◆ PROBLEM DESCRIPTION: Using the material below, tally each line with the string "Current" and report only the total.

◆ SUPPLIED RECORDS:
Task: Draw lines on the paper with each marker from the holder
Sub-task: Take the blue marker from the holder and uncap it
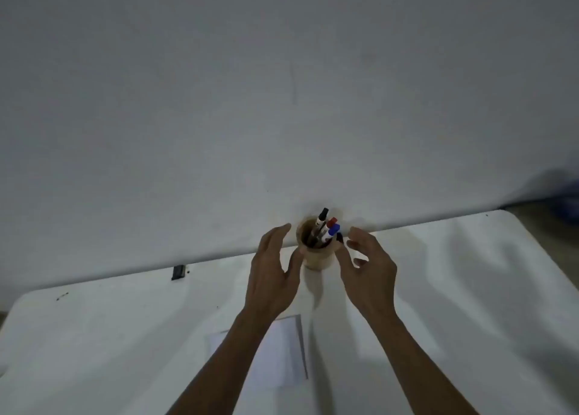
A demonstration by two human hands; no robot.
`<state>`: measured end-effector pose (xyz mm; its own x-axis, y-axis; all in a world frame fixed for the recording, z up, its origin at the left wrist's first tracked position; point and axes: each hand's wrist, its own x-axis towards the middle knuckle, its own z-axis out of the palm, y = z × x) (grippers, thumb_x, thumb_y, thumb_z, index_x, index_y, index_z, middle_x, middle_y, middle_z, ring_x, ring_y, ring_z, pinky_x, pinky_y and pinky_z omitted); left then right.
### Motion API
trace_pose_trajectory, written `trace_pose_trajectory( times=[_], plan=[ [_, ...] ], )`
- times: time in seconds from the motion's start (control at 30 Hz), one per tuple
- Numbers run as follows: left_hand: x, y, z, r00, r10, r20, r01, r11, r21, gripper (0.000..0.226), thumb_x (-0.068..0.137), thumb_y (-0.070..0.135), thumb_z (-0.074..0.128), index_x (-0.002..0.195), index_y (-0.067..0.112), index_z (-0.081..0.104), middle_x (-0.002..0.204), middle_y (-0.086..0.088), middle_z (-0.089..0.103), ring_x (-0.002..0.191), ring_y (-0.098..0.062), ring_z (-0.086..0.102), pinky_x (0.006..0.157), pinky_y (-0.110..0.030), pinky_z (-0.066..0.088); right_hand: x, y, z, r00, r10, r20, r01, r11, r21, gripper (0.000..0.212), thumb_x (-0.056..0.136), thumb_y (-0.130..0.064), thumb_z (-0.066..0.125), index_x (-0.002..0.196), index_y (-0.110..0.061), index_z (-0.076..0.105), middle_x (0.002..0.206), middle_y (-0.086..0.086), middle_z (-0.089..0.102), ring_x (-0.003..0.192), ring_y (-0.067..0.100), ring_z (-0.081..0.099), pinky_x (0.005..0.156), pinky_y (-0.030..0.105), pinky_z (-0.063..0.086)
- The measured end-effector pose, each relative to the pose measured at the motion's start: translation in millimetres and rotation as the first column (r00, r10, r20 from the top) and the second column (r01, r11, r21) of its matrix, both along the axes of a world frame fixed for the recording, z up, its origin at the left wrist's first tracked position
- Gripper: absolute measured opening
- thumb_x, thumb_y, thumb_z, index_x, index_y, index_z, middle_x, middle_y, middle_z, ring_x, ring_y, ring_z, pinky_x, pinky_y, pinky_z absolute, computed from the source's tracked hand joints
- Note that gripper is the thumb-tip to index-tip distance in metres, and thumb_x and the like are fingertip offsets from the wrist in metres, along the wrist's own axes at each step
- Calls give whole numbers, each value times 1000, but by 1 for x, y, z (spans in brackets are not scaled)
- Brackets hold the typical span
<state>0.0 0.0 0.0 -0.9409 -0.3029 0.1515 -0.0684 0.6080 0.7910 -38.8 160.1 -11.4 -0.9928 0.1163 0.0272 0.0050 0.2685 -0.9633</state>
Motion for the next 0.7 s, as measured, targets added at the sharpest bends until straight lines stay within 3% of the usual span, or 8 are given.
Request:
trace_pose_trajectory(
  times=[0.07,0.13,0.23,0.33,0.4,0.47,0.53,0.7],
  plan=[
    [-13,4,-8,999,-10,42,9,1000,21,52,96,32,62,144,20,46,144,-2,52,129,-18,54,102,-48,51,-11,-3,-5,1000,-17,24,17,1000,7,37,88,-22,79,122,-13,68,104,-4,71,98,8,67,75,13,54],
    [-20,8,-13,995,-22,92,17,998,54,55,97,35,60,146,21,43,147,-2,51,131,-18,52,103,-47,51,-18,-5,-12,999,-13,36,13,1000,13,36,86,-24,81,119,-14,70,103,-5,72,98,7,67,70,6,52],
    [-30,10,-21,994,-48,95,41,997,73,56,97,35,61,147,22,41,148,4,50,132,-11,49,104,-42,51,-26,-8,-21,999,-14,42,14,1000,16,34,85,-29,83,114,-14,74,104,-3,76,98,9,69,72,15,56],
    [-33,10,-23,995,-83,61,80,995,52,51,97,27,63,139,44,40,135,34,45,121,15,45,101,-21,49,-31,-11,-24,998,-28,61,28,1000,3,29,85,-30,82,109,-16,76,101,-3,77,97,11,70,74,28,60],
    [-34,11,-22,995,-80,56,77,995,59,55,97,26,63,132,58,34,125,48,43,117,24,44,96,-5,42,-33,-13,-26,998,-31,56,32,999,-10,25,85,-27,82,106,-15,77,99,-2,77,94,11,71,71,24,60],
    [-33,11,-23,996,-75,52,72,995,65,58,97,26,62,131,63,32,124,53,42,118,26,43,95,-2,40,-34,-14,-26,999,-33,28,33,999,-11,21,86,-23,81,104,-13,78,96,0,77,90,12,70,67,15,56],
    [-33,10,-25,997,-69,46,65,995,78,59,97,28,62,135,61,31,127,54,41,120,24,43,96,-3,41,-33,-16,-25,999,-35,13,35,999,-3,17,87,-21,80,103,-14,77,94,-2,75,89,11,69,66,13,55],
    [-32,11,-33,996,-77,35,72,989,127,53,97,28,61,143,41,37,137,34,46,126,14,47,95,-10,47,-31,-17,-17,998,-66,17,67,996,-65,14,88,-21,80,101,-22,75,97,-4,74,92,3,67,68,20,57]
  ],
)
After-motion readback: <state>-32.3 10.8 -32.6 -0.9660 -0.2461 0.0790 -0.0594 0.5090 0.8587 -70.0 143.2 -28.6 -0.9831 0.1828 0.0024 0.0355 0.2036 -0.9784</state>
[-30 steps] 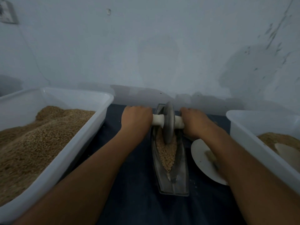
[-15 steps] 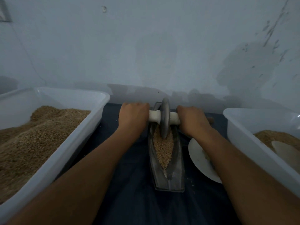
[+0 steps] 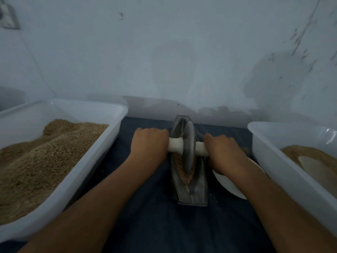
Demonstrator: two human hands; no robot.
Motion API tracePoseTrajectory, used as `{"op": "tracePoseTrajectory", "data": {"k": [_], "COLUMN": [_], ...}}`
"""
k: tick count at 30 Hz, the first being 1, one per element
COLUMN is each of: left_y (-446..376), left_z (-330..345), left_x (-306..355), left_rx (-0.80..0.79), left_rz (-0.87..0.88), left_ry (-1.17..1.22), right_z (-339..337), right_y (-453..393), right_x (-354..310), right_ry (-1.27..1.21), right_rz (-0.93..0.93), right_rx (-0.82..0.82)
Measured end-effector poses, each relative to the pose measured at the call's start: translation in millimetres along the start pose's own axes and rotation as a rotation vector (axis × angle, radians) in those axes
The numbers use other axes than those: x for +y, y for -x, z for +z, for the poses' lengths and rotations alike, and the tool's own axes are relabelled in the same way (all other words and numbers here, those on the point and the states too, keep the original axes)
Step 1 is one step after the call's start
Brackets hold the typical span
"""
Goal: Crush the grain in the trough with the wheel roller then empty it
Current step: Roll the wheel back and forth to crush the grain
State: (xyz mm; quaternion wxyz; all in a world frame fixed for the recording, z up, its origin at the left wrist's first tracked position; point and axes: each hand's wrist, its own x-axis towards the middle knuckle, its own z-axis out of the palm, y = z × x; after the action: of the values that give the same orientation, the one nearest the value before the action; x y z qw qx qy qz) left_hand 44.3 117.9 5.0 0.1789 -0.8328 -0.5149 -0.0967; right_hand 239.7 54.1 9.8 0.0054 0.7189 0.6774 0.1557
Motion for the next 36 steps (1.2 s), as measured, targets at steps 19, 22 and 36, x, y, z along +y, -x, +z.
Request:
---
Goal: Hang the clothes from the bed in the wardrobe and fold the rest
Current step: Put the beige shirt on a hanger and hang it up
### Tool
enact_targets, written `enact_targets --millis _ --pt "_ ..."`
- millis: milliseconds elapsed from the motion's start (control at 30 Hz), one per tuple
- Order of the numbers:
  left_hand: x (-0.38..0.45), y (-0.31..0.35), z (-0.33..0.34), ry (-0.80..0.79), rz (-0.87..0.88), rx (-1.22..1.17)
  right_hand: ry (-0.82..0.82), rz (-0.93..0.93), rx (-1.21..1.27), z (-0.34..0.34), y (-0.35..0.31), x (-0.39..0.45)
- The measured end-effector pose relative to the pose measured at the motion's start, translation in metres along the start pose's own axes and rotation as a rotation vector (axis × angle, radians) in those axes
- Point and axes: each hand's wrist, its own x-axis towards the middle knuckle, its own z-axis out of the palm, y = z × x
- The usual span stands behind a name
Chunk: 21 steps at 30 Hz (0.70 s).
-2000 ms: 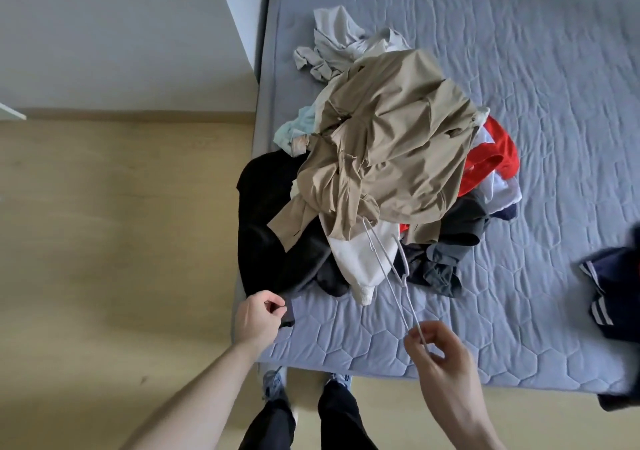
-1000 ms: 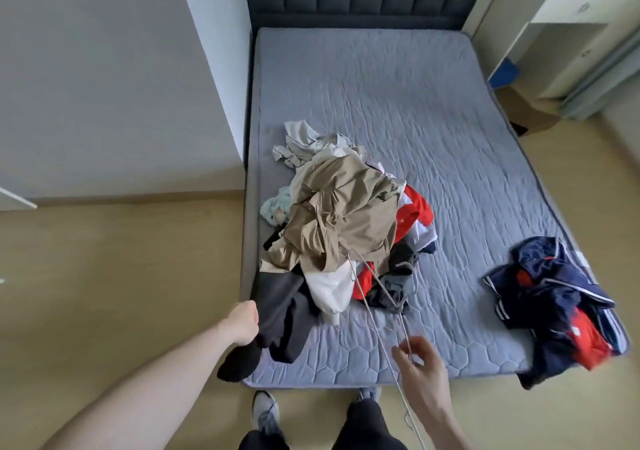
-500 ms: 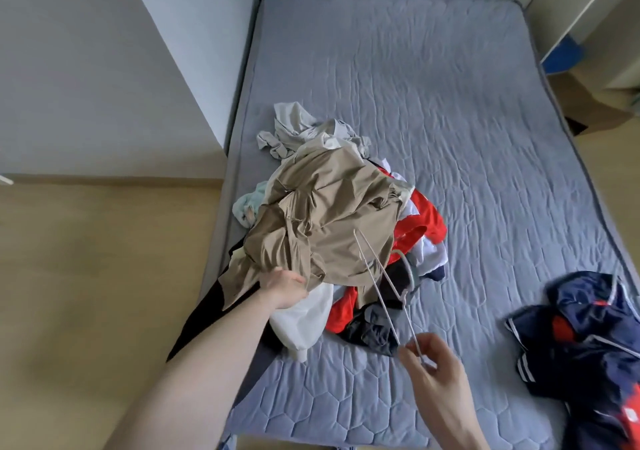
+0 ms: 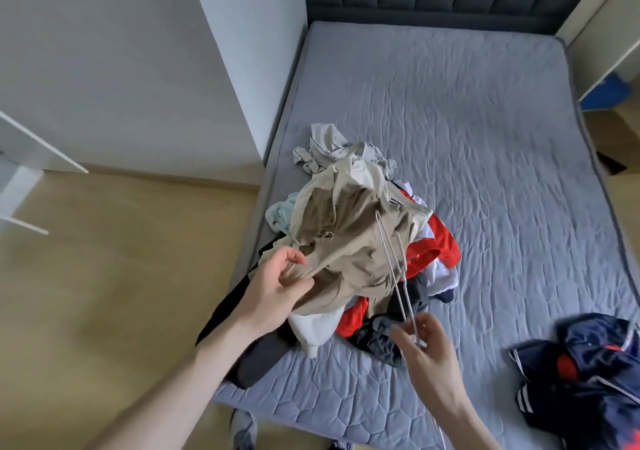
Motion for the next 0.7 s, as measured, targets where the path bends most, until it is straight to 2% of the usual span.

◆ WRITTEN SOLUTION: 2